The Luxembourg Minister of Finance recently introduced two new tax bills: one on the 13 October 2015 and one, which represents the draft state budget for 2016, on 14 October 2015 (the “Tax Bills”).

In accordance with the new Tax Bills, the following changes are to be expected:

  • Replacement of the minimum Corporate Income Tax by a minimum Net Worth Tax;
  • Amendments to the Net Worth Tax Law;
  • Step up in value for significant shareholdings (more than 10%) owned by non-residents when they become Luxembourg resident taxpayers; and
  • Abolishment of the current IP regime and grandfathering rules for existing IP boxes.

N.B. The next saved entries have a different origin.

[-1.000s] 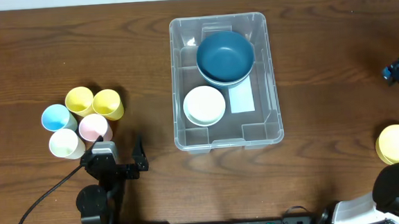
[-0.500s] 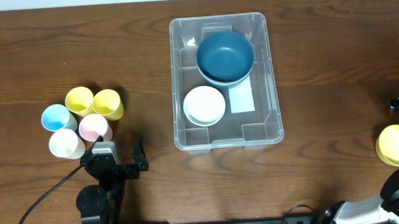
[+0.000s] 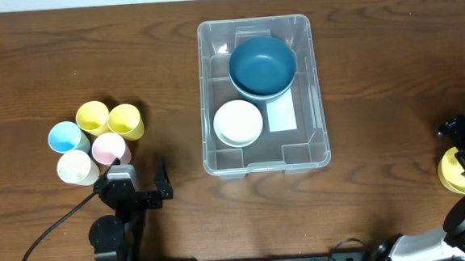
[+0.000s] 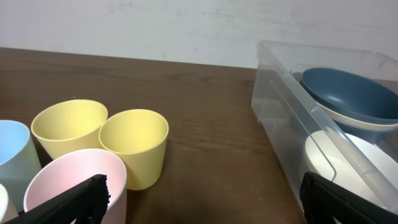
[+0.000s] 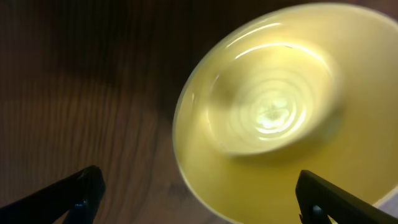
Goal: Pack container
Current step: 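Move the right gripper to the yellow bowl and grasp its rim, then carry the yellow bowl into the bin onto the white bowl, release, then retract the right gripper to the right side of the table, then move the left gripper to the pink cup and grasp it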
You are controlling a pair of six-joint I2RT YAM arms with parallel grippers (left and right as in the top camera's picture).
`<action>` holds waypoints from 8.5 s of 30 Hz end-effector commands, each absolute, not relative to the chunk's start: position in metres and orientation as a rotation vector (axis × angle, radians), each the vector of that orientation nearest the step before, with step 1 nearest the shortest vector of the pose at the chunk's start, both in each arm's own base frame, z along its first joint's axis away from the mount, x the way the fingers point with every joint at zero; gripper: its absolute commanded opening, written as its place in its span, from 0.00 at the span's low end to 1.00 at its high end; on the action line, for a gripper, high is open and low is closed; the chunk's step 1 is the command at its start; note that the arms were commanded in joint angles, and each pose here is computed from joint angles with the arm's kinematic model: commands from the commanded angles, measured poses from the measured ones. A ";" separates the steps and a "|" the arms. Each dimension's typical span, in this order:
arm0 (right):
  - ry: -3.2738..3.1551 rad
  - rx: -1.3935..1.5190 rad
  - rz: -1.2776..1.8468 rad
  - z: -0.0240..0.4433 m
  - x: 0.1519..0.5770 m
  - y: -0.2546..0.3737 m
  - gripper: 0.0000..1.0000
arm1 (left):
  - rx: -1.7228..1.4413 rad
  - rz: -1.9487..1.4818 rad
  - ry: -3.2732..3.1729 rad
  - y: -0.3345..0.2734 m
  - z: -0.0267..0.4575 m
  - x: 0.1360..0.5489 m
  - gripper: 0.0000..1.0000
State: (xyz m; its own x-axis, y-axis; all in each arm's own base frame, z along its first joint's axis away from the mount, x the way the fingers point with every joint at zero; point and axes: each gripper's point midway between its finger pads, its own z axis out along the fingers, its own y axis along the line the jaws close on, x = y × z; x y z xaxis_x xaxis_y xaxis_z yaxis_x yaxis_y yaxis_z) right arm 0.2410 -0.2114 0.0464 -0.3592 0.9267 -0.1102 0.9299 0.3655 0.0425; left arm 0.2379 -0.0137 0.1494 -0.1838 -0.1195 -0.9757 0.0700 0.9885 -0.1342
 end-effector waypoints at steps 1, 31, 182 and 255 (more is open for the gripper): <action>2.506 1.713 -0.030 0.037 0.236 -0.209 0.99 | -0.027 -0.164 1.777 -0.014 0.137 0.238 0.98; 2.482 1.713 -0.080 0.023 0.232 -0.212 0.28 | -0.027 -0.164 1.777 -0.014 0.136 0.238 0.98; 2.645 1.538 -0.376 0.157 0.306 -0.119 0.99 | -0.027 -0.164 1.775 -0.014 0.137 0.238 0.98; 2.682 1.553 -0.365 0.148 0.299 -0.114 0.99 | -0.274 -0.059 3.129 0.035 0.065 0.304 0.98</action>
State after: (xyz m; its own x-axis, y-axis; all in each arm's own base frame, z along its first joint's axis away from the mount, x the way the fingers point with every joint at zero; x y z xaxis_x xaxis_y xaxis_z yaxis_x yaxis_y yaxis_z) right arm 0.3004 -0.1105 0.1496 -0.5189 0.8451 -0.1288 0.8502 0.4945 -0.1809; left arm 0.3095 0.0309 0.0712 -0.9803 -0.1972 -0.0143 -0.1962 0.9791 -0.0546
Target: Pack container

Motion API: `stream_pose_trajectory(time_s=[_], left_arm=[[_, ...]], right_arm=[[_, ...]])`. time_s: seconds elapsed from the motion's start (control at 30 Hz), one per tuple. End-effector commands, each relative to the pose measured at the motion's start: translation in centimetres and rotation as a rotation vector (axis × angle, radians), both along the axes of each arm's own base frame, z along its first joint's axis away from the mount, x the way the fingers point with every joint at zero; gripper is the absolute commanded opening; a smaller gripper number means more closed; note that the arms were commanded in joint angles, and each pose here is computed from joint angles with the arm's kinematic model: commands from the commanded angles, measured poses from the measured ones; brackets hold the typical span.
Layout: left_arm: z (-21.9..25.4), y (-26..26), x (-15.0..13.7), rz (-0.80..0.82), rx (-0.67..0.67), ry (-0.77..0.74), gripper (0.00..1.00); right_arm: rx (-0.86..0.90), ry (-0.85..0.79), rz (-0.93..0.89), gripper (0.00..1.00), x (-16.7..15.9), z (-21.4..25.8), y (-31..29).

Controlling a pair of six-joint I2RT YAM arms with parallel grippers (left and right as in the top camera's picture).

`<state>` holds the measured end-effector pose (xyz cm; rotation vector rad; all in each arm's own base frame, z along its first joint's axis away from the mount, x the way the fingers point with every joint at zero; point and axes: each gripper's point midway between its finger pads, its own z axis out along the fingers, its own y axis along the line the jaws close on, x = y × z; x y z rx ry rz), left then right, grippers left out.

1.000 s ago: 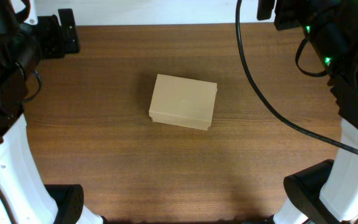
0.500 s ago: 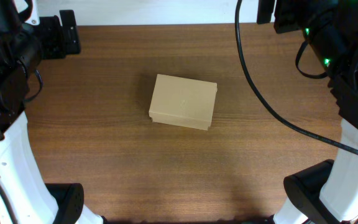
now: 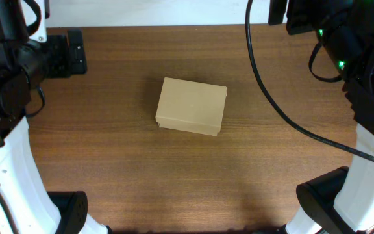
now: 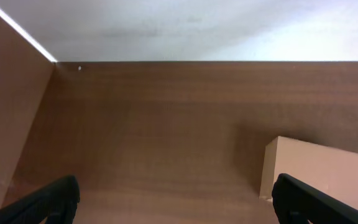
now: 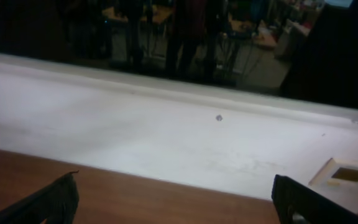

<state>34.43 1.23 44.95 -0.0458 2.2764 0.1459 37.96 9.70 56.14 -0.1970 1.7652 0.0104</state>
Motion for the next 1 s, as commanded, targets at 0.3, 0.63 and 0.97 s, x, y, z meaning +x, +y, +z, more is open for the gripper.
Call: stream_pose_trajectory(time_s=[0.3,0.63,0.97], left_arm=[[-0.3,0.4,0.1,0.011,0.013,0.012,1.00],[-0.3,0.4,0.1,0.011,0.013,0.012,1.00],[-0.3,0.4,0.1,0.012,0.013,0.012,1.00]], right_arm=[[-0.002,0.033,-0.030,0.99,-3.8,0.1,-2.1],[0.017,0.063,-0.026,0.99,-8.5,-3.5,-4.6],[0.011,0.097,-0.088,0.99,-13.1,-15.0,-7.4]])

Replacement of the Minimum Corporate Income Tax by a Minimum Net Worth Tax

Effective as from 2016, it is intended to abolish the minimum Corporate Income Tax considered in conflict with EU rules and to replace it by a minimum Net Worth Tax that will be determined based on the same provisions that are currently applicable to the minimum Corporate Income Tax.

  • The minimum NWT applicable to companies having financial assets representing more than 90% of their balance sheet (and more than EUR 350,000) will be of EUR 3,210 (same amount as the current amount applicable under the minimum CIT).
  • For other companies the minimum NWT will range between EUR 535 and EUR 32,100 depending on threshold amounts of the balance sheet footings (i.e. from EUR 350,000 to EUR 30,000,000).

Amendments to the Net Wealth Tax Law:

  • Declining tax rate for Net Wealth Tax bases higher than EUR 500 million:
  • - Existing tax rate of 0.5 % will still be applicable to tax bases not exceeding 500 million.
    - For the portion of the tax base exceeding EUR 500 million, a reduced rate of 0.05% will be applicable.

  • Previously exempt entities will now be subject to a minimum NWT.

Securitization vehicles and SICARs, which were previously exempt from NWT, will become subject to the minimum NWT of EUR 3,210 as a final NWT tax charge.

Step-up in value for substantial shareholdings (i.e. more than 10% in the form of shares or convertible loans) owned by non-residents when they become Luxembourg resident taxpayers:

As a matter of fact, significant shareholdings are the only securities that give rise to taxation as far as long term capital gains are concerned.

This new rule is introduced to the Tax Law so as to eliminate some existing situations of double taxation of non-residents that become Luxembourg resident taxpayers, by allowing a step-up in value for tax purposes on these securities.

For a non-resident who has a substantial shareholding of more than 10% in a Luxembourg company, the valuation of these assets will be made in accordance with their fair market value at the time the non-resident becomes a Luxembourg resident (except for certain former residents of Luxembourg).

This new rule will become applicable as from the tax year 2015.

Abolishment of the current IP regime and grandfathering for existing IP boxes

In a nutshell, the current Luxembourg IP regime allows for an exemption of 80% on income and capital gains derived from eligible IP rights, as well as a full exemption of these IP from the Net Worth Tax.

Following the recent release of the OECD’s final report on BEPS Action 5 related to countering harmful tax practice and its EU corollary plan which sets out the modified nexus approach to be considered for IP regimes, the Government proposes to repeal the so called Luxembourg IP box regime, effective as from 1st July 2016.

In accordance with an agreement reached within the OECD, a transitional period for existing Luxembourg IP boxes will run until 30 June 2021, grandfathering the full regime for these Luxembourg companies.

However, the Tax Bill also specifies that the benefit of the IP regime will be denied to the IPs, starting from 31 December 2016, in case the IP is acquired directly or indirectly from a related party between 1st January 2016 and 1st July 2016 (except if the IP rights acquired were already benefiting from the Luxembourg IP regime or a foreign one similar to it).

Moreover, within the context of transparency enhancement, Luxembourg will exchange information with foreign tax authorities on IP structures benefiting from the regime since 6 February 2015. This exchange of information will happen at the earlier of (i) 3 months after the date the information has been made available and (ii) one year after the filing of the tax return for the relevant year.